British nurse and clinical strategist

Andrea Spyropoulos, RGN, SCM, RNT, is a British nurse, clinical strategist and a past president of the Royal College of Nursing (RCN).

==Early life and education==
Born in Liverpool, her career started with nursing and has spanned a number of disciplines including midwifery, academia and the planning and development of new hospital projects. She obtained a number of academic degrees, i.e. a BA in Health Studies, an LLB (Hons) in Law and an LLM degree in Medical Law. She furthermore received a Diploma in Professional Studies in Nursing (DPSN) and qualified as a Registered General Nurse (RGN), a State Certified Midwife (SCM) and a Registered Nurse Teacher (RNT).

==Career==
Spyropoulos trained as a nurse at the former Royal Liverpool United Hospitals Group in 1976. She has more than 30 years nursing experience, including working as a Midwife and then a senior lecturer at Liverpool John Moores University, teaching Health Care and later Medical Law.

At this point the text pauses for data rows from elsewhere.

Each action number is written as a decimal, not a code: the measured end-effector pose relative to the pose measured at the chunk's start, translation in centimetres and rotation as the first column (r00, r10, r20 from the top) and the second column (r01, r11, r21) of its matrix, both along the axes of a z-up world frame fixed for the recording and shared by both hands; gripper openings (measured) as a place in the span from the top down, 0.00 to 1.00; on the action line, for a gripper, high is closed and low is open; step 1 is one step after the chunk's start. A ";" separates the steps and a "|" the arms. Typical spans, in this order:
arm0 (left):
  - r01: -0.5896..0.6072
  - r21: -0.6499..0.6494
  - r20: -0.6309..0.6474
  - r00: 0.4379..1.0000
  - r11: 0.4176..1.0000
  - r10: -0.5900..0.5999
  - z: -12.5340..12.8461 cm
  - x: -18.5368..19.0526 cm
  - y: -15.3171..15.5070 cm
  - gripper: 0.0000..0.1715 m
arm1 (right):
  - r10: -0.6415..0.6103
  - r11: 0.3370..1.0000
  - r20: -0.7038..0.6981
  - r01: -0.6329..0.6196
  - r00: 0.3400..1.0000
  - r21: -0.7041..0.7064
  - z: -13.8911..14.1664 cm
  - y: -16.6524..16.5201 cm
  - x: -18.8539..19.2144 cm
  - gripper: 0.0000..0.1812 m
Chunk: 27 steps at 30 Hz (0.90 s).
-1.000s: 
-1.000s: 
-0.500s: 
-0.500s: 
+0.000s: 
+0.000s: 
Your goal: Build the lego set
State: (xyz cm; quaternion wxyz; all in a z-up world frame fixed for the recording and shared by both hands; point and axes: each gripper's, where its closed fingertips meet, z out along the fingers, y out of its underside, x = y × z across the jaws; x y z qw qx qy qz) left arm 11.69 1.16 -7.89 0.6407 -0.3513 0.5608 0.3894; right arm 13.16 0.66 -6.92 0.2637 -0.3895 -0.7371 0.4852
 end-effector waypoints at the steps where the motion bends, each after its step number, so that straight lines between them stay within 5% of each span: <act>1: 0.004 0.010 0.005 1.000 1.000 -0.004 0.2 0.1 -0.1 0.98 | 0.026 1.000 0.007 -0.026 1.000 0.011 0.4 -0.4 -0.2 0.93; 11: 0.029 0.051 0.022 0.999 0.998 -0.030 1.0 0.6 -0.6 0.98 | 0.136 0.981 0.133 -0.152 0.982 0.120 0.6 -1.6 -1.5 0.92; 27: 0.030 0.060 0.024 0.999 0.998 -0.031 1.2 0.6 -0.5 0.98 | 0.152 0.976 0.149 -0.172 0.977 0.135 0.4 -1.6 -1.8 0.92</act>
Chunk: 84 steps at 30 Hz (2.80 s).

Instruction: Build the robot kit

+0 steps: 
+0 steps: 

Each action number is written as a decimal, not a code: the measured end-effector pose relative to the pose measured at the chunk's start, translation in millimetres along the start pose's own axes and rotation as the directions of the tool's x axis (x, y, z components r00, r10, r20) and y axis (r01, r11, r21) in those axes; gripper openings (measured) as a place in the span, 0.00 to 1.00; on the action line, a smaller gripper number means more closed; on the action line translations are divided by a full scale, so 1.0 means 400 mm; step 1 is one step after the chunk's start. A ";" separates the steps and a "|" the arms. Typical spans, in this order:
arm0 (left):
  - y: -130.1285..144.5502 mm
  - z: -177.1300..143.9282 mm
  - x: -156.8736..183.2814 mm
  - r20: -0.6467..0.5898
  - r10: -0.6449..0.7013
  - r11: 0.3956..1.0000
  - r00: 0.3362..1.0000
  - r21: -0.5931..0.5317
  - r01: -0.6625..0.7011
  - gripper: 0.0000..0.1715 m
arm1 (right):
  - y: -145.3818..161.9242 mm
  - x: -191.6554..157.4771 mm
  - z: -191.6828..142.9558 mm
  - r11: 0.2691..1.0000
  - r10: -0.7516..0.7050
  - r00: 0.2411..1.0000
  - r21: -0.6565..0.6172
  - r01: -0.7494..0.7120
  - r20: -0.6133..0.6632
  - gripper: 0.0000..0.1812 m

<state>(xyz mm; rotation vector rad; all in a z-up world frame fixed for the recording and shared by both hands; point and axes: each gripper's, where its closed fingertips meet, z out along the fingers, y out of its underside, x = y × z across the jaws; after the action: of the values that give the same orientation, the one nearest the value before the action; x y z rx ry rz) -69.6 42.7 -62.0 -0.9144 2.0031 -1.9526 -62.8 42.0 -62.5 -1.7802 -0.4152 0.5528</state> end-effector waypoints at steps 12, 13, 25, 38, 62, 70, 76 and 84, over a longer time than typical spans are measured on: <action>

She worked on the trust board of Clatterbridge Centre for Oncology for 9 years as a non-executive director. During her term she chaired Independent Panel Reviews and the Research Governance Committee as well as sitting on the performance, audit, investment and remuneration committees. She stepped down from this role on 31 January 2007.

In 2003, she joined Health Care Projects Social Infrastructure. Now working as a Clinical Strategist, she provides expert clinical advice to hospital design teams.

==Work with the Royal College of Nursing==
Spyropoulos became a member of the Royal College of Nursing when she was 18. Appointed as a steward in 1988, since that time she has held a number of other unpaid roles within the organisation including positions as Safety Representative, Council Member and chair of Nursing Practice and Policy Committee before being elected to the role of president in 2010. She has represented the RCN in several fora, including at its Congress events and notably also at conferences hosted in the UK Parliament's House of Commons.

Spyropoulos thanked RCN members and colleagues stating that she was "really looking forward to representing the RCN and its members at the highest level.". A month later she represented the RCN at the European Parliament's 'EU Public Health Alliance'.